Reality versus Digital
The contrast between yoga in person and online - By Wendy Buttery
Reading time: 5 minutes
We live in a digital age, that’s true. We are on our phones, tablets and laptops far more than is healthy, we cannot deny. Should we just accept this as the new normal or do we push back to engage in more physical, face to face interactions with other beings?
During covid the world went inwards – literally. We were faced with more time alone or with those we live with and less time relating to other humans. What we did have, though was our digital worlds. We became very good as a society in seeking out company through the hundreds of online offerings that were coming through to us whilst we were stuck in our cages unable to see other people in the flesh. The choices available were mind-blowing with everything from online fitness classes, cookery lessons, art, therapy, challenges, sewing, knitting – you name it there was a live course or a recording to take part in or to watch. Not to mention everything else that went online from the food we could order in to medical advice, schools and of course working from home. It was both overwhelming and yet also comforting in how much we were able to communicate through a screen when we were unable to interact personally. Although this was a necessary part of our existence for what felt like a long period on time, the onward effects have been lasting. So many people have continued to work from home, rather than go into a physical place of work which has brought about a certain amount of freedom of our own schedules and even environments to work from. Many people still prefer to shop online, get food deliveries online and take their exercise classes online. It’s clear that to a certain extent the non-personal age is here to stay.

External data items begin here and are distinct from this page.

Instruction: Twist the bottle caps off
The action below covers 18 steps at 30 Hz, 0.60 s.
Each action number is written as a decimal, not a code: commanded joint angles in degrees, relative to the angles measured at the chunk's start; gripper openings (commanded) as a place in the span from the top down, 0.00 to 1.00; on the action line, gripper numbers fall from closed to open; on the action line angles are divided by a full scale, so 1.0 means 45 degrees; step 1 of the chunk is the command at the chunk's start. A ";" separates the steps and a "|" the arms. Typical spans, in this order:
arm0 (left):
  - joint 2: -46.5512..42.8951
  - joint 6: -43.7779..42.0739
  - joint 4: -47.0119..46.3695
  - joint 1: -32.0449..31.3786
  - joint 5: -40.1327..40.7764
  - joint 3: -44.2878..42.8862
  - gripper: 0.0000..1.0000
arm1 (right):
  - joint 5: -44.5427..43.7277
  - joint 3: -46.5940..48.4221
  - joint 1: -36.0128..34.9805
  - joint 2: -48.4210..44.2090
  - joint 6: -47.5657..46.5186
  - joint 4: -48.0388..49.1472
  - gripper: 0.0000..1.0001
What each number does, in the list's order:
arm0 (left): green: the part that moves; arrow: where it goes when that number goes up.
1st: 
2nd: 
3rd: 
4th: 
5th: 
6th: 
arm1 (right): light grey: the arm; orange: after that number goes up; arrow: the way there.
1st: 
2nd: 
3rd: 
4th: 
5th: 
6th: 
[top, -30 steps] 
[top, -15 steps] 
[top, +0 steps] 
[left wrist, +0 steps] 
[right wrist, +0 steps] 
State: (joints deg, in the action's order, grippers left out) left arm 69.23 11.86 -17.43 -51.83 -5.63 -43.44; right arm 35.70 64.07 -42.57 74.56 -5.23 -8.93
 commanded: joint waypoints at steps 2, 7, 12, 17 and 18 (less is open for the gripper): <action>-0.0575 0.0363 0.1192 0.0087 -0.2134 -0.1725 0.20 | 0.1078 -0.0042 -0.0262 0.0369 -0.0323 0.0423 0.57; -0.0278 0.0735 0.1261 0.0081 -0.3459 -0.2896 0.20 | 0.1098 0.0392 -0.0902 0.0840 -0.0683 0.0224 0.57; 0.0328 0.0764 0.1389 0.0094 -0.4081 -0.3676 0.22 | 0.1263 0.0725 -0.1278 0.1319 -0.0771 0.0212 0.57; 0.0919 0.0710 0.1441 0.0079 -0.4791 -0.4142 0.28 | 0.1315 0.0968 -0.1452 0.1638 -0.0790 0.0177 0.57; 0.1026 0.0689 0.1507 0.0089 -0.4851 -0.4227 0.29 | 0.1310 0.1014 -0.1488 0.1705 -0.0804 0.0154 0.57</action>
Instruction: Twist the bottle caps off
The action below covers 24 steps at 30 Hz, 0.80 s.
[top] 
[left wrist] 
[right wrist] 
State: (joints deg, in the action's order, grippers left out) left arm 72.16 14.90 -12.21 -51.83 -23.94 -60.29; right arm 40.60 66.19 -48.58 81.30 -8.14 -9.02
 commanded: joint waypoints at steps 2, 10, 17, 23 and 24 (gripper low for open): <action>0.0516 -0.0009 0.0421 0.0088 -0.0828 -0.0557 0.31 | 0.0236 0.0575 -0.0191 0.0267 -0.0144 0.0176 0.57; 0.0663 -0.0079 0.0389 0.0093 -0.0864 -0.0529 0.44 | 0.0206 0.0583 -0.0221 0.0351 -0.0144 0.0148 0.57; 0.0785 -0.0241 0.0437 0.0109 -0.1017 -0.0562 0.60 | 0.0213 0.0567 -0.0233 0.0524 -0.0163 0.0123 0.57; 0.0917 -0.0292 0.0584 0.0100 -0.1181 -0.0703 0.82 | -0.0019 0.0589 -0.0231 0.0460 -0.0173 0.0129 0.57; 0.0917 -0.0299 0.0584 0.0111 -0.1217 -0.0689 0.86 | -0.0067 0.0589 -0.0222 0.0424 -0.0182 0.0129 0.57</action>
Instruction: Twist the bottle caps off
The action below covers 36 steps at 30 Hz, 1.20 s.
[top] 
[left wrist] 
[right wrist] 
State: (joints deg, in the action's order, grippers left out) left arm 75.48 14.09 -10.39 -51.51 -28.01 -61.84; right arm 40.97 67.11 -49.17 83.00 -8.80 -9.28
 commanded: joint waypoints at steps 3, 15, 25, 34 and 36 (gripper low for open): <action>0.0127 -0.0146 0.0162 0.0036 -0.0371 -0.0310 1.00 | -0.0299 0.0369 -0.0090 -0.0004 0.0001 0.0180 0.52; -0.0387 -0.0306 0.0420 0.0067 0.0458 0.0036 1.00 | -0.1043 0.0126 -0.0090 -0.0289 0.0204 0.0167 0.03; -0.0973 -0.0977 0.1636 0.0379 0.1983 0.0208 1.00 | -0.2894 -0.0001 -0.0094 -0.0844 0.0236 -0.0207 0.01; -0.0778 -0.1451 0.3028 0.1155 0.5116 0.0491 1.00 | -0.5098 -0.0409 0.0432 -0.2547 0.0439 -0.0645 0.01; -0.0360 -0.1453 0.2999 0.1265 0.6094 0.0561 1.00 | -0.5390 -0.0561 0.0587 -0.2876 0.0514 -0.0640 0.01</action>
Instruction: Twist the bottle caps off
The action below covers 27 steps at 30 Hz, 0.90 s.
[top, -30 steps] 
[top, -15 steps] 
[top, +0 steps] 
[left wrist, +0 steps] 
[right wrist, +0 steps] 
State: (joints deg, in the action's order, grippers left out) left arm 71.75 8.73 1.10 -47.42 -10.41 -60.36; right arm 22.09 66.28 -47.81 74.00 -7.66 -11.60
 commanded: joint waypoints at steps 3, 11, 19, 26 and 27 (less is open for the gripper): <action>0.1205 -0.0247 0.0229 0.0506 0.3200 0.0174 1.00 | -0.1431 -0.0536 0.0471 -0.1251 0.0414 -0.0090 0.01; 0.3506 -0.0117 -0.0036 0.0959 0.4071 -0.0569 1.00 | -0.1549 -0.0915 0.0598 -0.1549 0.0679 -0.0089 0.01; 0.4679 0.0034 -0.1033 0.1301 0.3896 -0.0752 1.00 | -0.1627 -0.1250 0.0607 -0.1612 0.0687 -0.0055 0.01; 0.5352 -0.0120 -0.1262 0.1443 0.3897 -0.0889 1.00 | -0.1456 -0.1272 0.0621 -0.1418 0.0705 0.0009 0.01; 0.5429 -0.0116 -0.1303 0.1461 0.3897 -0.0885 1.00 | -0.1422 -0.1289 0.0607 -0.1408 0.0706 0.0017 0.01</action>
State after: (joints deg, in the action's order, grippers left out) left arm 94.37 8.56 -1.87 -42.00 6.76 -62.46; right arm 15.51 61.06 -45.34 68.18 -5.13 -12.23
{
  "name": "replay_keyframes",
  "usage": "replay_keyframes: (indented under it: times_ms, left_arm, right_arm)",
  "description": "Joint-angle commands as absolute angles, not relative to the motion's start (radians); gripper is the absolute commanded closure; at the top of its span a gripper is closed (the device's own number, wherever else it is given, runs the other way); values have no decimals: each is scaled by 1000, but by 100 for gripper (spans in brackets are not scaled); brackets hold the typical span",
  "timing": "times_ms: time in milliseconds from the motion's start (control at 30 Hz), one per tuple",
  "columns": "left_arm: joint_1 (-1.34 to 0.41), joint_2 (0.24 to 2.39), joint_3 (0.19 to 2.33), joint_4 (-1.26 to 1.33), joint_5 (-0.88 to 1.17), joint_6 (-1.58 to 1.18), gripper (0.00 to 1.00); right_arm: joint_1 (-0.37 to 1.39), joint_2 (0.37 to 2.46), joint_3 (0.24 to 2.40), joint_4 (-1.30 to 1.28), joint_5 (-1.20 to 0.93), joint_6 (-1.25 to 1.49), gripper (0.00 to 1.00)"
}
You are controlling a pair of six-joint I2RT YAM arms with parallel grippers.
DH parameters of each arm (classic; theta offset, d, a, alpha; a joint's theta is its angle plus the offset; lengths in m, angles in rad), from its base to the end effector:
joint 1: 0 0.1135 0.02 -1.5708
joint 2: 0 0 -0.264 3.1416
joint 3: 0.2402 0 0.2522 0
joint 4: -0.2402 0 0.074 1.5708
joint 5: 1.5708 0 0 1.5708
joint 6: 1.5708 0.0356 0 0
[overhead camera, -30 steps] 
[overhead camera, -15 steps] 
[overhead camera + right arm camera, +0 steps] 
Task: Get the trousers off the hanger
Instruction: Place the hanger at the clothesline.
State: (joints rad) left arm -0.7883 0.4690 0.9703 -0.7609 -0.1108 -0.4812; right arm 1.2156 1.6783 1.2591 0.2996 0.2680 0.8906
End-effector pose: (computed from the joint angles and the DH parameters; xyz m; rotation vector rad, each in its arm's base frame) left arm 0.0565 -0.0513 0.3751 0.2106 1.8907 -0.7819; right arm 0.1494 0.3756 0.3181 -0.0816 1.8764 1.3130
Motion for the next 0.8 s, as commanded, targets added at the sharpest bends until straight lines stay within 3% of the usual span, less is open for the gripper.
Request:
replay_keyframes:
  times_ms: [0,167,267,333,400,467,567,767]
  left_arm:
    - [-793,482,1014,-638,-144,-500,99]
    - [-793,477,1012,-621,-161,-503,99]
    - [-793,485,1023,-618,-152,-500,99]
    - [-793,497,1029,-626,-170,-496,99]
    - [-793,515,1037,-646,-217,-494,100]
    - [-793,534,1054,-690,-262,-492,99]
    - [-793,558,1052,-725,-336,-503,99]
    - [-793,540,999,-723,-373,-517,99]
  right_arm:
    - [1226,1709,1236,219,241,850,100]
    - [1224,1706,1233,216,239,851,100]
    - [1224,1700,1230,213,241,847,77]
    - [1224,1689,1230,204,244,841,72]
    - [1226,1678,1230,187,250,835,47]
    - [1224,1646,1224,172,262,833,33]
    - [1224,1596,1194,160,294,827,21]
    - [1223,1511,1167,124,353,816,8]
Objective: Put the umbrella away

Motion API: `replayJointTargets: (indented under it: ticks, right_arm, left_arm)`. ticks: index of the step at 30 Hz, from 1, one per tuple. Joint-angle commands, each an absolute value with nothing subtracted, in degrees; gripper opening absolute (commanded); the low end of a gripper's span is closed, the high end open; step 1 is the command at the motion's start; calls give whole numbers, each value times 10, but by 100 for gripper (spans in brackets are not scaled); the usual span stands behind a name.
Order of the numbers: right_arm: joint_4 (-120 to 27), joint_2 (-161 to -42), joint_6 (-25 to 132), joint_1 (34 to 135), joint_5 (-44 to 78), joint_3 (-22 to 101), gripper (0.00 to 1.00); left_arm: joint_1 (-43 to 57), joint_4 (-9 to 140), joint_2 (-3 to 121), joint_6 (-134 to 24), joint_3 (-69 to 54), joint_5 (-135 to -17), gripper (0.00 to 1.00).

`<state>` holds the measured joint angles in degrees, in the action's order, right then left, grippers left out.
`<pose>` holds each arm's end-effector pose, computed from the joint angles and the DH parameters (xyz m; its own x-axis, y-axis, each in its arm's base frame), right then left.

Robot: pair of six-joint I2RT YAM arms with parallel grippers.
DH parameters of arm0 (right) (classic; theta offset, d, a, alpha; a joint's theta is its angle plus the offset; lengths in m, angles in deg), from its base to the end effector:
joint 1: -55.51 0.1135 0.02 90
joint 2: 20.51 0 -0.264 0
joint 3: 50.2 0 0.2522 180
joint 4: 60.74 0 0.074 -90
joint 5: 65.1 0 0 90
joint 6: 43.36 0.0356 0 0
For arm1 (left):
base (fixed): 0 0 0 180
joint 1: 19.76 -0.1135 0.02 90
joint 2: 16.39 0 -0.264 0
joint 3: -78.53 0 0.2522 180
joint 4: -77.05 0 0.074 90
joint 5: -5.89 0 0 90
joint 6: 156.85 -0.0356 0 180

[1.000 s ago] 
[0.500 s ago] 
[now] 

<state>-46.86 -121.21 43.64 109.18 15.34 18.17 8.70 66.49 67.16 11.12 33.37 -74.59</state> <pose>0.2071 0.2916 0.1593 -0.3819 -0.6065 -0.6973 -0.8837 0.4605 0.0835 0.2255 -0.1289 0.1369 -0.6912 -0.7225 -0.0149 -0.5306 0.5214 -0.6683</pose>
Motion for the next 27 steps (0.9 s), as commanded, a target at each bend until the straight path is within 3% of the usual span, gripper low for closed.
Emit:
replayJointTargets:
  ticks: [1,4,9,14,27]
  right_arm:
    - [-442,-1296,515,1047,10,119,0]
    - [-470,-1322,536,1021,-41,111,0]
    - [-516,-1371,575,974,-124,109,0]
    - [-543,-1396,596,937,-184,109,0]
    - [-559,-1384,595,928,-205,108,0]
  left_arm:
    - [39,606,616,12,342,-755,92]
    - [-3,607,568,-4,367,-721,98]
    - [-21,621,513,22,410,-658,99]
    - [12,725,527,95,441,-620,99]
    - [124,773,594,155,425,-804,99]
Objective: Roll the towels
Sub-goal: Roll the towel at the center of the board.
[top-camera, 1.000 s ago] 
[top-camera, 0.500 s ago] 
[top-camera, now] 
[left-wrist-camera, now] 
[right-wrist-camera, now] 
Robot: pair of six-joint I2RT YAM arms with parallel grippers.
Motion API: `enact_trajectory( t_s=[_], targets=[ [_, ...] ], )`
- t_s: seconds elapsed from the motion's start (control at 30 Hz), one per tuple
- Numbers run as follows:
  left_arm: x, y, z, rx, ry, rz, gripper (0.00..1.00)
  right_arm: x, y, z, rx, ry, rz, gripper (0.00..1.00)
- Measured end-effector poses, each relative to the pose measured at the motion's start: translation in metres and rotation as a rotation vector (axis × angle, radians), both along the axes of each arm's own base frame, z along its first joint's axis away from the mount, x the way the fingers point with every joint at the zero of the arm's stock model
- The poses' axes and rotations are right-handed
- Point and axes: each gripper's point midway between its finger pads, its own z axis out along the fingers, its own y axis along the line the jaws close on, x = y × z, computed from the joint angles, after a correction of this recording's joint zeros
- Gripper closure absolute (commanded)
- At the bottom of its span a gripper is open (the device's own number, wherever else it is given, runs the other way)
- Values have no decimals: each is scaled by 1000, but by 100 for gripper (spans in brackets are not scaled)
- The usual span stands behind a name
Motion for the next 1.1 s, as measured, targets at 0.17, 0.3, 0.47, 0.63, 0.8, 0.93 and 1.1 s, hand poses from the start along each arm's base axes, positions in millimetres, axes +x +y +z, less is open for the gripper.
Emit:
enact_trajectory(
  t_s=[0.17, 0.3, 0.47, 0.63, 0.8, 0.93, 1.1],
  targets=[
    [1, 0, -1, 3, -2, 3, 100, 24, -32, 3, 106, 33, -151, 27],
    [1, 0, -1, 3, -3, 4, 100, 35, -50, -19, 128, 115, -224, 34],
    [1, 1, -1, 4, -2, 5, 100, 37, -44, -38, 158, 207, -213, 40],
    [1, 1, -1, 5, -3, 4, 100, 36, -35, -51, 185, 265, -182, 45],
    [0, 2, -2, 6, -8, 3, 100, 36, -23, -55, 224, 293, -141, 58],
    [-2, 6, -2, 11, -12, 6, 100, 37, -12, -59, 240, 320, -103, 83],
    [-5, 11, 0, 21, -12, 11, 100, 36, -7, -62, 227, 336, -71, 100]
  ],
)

There has much been written about this separation during covid and what it did to our mental health. The reality of there not being a reality – if you see what I mean – played so much with our heads for far too long. Many people became nervous about seeing others in the flesh and the people who were already introverted became even more so and indeed isolated. There was a huge loss of confidence in our abilities to make decisions and in knowing what the best thing to do is, as so much of our lives was left in the hands of faceless individuals in power that we forgot how to live with our ability to know intuitively what is right and what is not right for us on a personal level. We left control up to others and many have found it difficult to get that back struggling to believe in what we used to call “common sense”.
During this time many businesses suffered massive losses, including my own yoga retreat business. Tourism and the retreat business was decimated and many of us tried to turn our attention to presenting ourselves and stay in contact with our clients through the computer screen. I played my part in this digital dance and offered up some courses and classes to people stuck in their realities at home, from my reality of living in a house in the countryside of Ibiza. I understand how appealing that must have looked like to so many people and I am of course grateful for the place I was and still am as we still could feel a sense of freedom and just quietly get on with country life. But making little or no money for easily a couple of years was heart-breaking and business breaking, I eked out a living as best I could online but I so missed the actual in-person interaction with others in an actual sweaty, breathy, beautiful yoga class environment.
My internet connection was rubbish, my tech was very low. Although people were telling me to just get a better phone, microphone, connection etc, I had absolutely no means to get any of this and be able to compete with the myriad of highly polished yoga classes and teachers that were able to offer a much better experience than I was. I craved seeing people in our retreat space, on the mat, lapping up the sunshine, listening to the sound of birds and avoiding the cats sitting on the mats as they attempted this pose or that .There is really nothing like seeing people’s faces emerging out of savasana, centred, relaxed, energised and blissed out.
I was frustrated because yoga is in effect unity and non-duality and not separation and isolation which we were forced into. Luckily in between periods of whatever traffic light colour we were supposed to be on, we were able to receive some wonderful guests, some of whom got literally stuck here for a while as airports and countries closed their doors. Gradually the madness subsided and people tried to re-find their confidence in travel again and since that time we have been operating not as we were pre-covid, but at least a steady flow of seekers of a peaceful place to practice yoga and to work inwardly but in the way it was intended, and not stuck in an apartment watching a screen.
The world has changed immeasurably. We are, for sure, not what we used to be and we know change is inevitable. So my initial resistance to online platforms has since softened into more acceptance. Now I am not forced into creating my business online, I actually want to offer classes and courses to those that either still can’t get to us, or want to continue in some way practicing with us whilst at home. I have succumbed to creating an App with a collection of courses I think are useful to genuine seekers of a yoga retreat experience. Not just quick-fix yoga asana classes for “weight loss” or a “toned bum” but a selection of courses to help to reach the parts of yoga that aren’t just physical.
So to answer the original question, as yoga helps us to come more into balance I hope to also balance out my yoga business accepting that there is a place for both a physical yoga practice on a retreat and an online presence there for convenience when we can’t get on a plane and travel. We can do both. But please, I urge you, just because the yoga class is available online, don’t neglect visiting the local class where the teacher has put in so much effort to create a meaningful experience for you often bringing in their own equipment and paying for the room. Don’t just order food online, go to a restaurant. Don’t just shop online, walk down the high street. Do both. But let’s remain connected while we can. Look at people. Smile. Touch someone’s hand. Remember we are human. We are beings.